═══ Records
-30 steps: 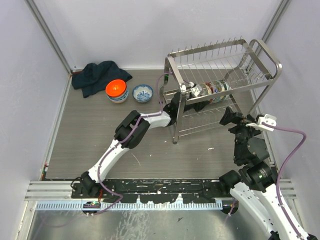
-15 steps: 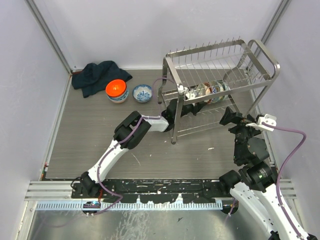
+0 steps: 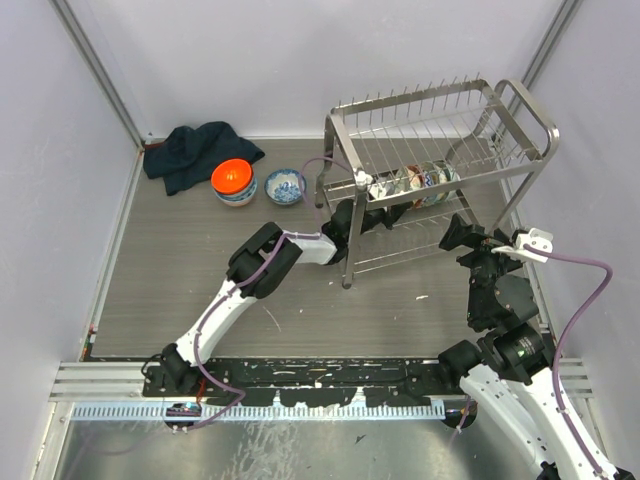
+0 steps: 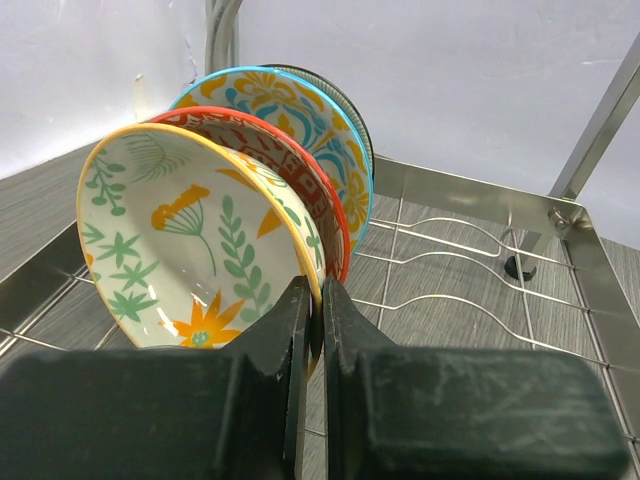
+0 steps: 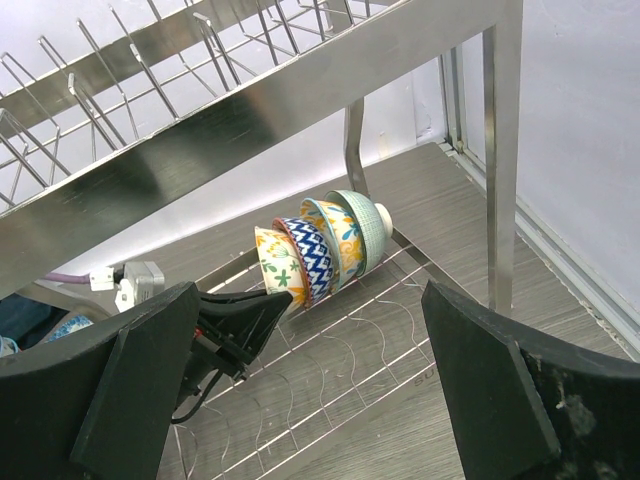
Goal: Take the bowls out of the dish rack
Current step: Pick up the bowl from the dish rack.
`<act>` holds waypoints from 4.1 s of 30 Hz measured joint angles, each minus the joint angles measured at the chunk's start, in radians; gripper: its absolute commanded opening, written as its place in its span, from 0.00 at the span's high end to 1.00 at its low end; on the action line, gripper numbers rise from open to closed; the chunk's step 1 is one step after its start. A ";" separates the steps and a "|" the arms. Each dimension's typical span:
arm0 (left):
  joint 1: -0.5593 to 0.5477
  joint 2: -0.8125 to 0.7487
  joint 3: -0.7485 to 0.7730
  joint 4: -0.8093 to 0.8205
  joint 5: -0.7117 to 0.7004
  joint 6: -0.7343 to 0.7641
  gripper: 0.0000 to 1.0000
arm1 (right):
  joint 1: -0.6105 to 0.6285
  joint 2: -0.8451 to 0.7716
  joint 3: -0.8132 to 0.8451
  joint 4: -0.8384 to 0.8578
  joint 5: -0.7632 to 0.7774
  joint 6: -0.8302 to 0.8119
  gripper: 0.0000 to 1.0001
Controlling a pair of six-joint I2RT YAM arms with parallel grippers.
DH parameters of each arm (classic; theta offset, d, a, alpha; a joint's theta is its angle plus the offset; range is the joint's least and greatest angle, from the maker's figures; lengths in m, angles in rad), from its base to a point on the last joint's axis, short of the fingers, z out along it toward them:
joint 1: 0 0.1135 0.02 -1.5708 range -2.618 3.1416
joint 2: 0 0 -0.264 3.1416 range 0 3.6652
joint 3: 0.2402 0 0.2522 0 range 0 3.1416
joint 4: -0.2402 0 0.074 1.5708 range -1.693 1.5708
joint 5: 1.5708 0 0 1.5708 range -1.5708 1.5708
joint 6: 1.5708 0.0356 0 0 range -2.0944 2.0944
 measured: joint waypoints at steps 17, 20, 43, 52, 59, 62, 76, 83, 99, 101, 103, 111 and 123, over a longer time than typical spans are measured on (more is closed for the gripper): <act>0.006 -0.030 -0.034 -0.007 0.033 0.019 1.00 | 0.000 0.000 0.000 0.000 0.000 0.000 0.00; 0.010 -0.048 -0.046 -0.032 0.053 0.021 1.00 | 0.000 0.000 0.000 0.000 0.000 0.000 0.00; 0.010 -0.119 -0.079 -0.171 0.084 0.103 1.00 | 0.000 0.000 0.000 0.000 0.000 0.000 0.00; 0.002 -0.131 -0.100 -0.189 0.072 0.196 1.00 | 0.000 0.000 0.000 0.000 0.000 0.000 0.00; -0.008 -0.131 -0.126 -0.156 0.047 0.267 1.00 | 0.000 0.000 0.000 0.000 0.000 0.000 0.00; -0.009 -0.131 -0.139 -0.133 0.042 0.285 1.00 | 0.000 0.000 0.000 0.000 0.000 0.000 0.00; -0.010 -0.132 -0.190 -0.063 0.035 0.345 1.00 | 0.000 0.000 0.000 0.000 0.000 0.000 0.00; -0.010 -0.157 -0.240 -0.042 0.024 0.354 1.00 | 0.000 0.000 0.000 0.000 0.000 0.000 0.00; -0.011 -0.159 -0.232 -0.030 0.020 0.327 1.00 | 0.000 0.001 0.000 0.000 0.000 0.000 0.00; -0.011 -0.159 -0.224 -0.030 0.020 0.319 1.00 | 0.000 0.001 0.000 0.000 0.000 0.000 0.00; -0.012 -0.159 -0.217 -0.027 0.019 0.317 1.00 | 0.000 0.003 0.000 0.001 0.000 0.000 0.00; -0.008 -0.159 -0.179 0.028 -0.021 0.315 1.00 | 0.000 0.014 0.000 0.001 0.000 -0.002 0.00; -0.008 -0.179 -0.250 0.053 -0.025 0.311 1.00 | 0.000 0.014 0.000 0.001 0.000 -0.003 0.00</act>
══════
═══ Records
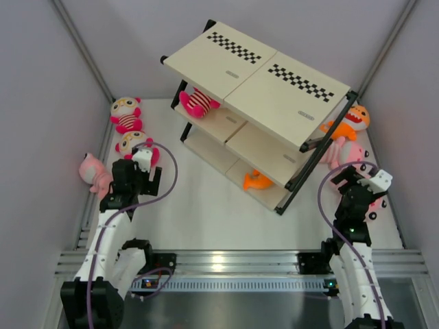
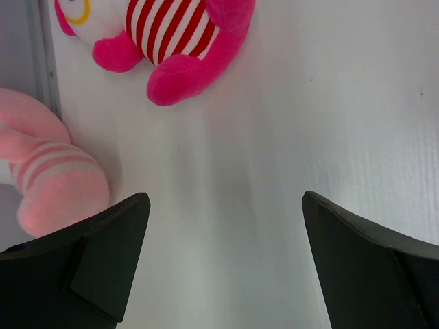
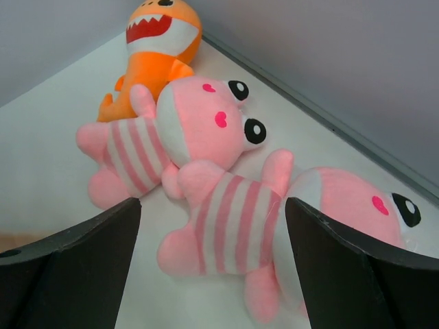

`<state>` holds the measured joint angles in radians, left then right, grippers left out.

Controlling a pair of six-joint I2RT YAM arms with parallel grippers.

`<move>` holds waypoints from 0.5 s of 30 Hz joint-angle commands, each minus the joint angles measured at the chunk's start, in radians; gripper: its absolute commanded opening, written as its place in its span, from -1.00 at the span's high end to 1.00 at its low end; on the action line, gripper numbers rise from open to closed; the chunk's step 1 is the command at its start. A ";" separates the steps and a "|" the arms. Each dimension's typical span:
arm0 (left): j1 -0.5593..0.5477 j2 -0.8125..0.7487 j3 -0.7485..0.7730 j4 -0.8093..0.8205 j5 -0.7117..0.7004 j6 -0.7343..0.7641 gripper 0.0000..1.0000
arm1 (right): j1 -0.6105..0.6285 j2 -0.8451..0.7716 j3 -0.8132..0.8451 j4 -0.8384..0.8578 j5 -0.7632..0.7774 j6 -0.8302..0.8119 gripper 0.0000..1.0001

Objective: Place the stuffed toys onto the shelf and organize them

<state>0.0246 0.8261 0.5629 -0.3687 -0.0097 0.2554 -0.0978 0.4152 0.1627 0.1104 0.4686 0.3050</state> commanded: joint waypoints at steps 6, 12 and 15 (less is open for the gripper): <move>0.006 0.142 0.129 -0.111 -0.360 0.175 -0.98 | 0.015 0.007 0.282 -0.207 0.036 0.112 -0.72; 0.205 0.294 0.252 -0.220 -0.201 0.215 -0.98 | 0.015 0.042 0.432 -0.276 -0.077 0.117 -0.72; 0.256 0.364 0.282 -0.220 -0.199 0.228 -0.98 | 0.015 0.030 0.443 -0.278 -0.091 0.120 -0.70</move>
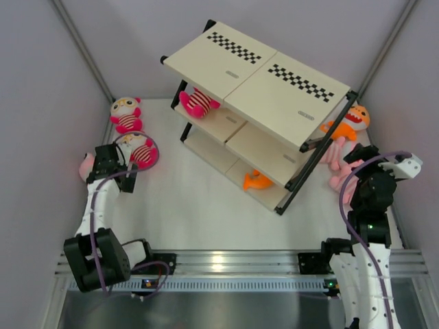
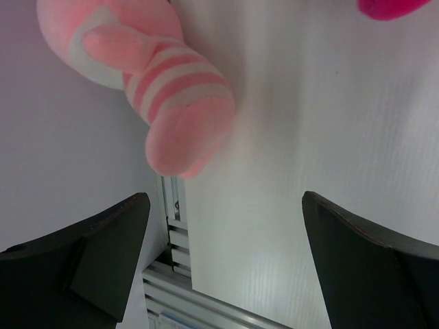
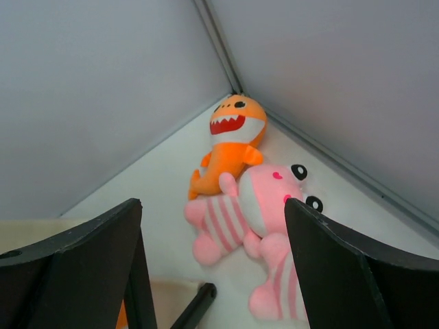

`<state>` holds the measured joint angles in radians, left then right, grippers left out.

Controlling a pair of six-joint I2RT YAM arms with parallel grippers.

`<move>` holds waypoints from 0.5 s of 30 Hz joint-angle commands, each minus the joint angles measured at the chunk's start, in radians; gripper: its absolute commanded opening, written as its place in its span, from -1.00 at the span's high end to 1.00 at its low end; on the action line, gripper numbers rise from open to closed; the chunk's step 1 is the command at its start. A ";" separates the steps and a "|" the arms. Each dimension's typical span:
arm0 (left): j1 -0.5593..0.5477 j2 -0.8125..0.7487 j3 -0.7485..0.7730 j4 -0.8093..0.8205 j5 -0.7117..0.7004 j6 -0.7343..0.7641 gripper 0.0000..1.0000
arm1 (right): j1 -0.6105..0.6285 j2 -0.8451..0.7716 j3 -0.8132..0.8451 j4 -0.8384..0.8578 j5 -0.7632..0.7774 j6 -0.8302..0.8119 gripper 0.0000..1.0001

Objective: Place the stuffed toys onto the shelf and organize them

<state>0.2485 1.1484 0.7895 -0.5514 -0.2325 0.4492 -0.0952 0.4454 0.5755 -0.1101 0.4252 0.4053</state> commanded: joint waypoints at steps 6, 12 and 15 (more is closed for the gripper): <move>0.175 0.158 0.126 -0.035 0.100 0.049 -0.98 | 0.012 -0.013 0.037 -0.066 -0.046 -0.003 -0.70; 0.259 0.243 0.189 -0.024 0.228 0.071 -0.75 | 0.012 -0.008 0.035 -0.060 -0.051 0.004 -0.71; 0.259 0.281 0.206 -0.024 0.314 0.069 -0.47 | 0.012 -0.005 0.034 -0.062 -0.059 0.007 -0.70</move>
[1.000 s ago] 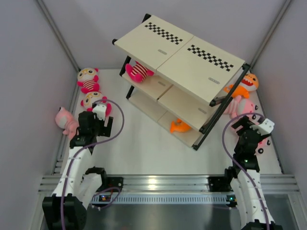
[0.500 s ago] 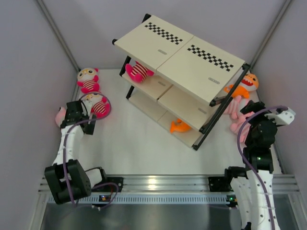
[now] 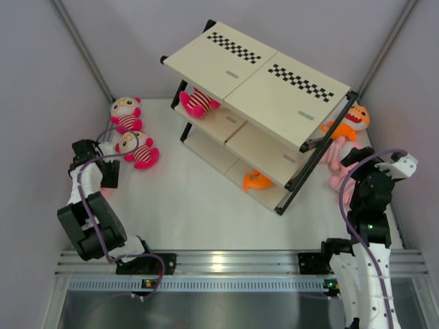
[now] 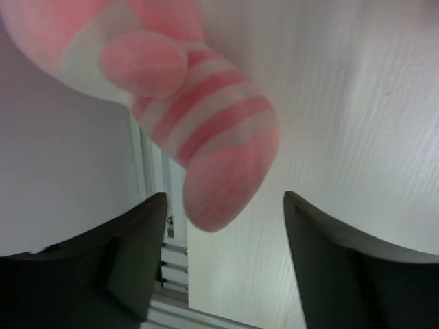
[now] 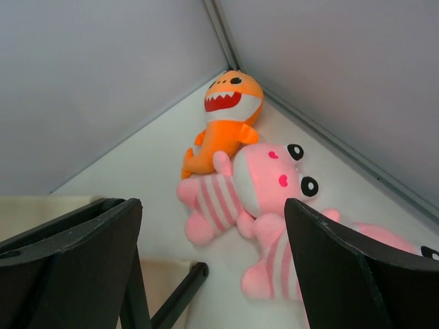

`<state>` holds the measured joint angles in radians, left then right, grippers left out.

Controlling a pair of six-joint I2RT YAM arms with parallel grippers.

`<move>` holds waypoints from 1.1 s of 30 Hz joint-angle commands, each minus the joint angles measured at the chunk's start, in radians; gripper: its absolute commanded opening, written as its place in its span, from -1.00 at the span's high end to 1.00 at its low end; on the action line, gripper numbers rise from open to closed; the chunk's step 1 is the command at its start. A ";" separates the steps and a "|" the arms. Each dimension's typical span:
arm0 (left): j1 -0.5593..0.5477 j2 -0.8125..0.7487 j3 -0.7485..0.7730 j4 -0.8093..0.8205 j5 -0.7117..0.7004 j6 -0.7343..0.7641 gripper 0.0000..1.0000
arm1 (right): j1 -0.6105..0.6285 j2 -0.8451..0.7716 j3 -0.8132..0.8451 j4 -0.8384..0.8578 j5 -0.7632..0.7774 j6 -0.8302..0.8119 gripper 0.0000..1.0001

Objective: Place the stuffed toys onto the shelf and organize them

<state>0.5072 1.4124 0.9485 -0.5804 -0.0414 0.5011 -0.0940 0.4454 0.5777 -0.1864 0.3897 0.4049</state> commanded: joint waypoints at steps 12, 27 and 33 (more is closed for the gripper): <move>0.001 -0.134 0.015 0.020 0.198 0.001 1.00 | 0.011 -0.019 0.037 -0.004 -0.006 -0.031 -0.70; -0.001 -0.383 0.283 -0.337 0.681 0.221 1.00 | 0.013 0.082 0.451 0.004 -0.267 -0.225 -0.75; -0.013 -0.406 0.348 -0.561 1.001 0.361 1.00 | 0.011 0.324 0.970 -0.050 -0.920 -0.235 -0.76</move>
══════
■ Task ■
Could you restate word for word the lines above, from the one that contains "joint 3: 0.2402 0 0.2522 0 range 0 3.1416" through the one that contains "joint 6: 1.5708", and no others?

■ Response for this exercise ■
joint 3: 0.2402 0 0.2522 0 range 0 3.1416
joint 4: -0.2402 0 0.074 1.5708 range -1.693 1.5708
joint 5: 1.5708 0 0 1.5708 range -1.5708 1.5708
joint 6: 1.5708 0.0356 0 0 range -2.0944 2.0944

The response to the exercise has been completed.